=== Assignment ===
Output each entry verbatim and exclude every picture from it.

Collection entries:
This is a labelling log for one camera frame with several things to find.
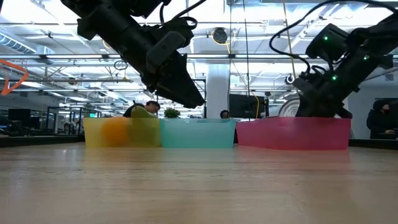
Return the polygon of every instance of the white pillar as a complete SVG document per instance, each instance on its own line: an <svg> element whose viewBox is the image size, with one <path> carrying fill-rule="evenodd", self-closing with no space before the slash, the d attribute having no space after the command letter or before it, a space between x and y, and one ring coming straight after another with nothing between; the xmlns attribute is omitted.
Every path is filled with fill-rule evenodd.
<svg viewBox="0 0 398 224"><path fill-rule="evenodd" d="M229 65L209 65L206 81L207 118L220 118L228 110Z"/></svg>

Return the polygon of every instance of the monitor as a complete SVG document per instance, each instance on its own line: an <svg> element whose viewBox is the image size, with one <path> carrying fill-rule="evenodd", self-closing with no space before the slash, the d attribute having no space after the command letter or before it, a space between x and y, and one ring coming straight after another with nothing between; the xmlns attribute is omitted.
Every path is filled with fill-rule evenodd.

=== Problem solution ===
This is a labelling log for one camera frame with several things to find.
Return the polygon of every instance of the white pillar as a complete SVG document per instance, each instance on its own line: an <svg> element whose viewBox is the image size, with one <path> carrying fill-rule="evenodd", self-closing with no space before the slash, the d attribute having no space after the command letter or before it, a space between x and y, and one ring coming straight after another with nothing between; the xmlns attribute is omitted.
Every path is filled with fill-rule evenodd.
<svg viewBox="0 0 398 224"><path fill-rule="evenodd" d="M229 65L209 65L206 81L207 118L220 118L228 110Z"/></svg>

Return the polygon of every instance of the monitor as a complete SVG document per instance, each instance on its own line: an <svg> element whose viewBox is the image size, with one <path> carrying fill-rule="evenodd", self-closing with no space before the slash, the d attribute having no space after the command letter or before it, a space between x and y, and one ring coming straight after another with nothing between; the xmlns attribute is omitted.
Every path is filled with fill-rule evenodd.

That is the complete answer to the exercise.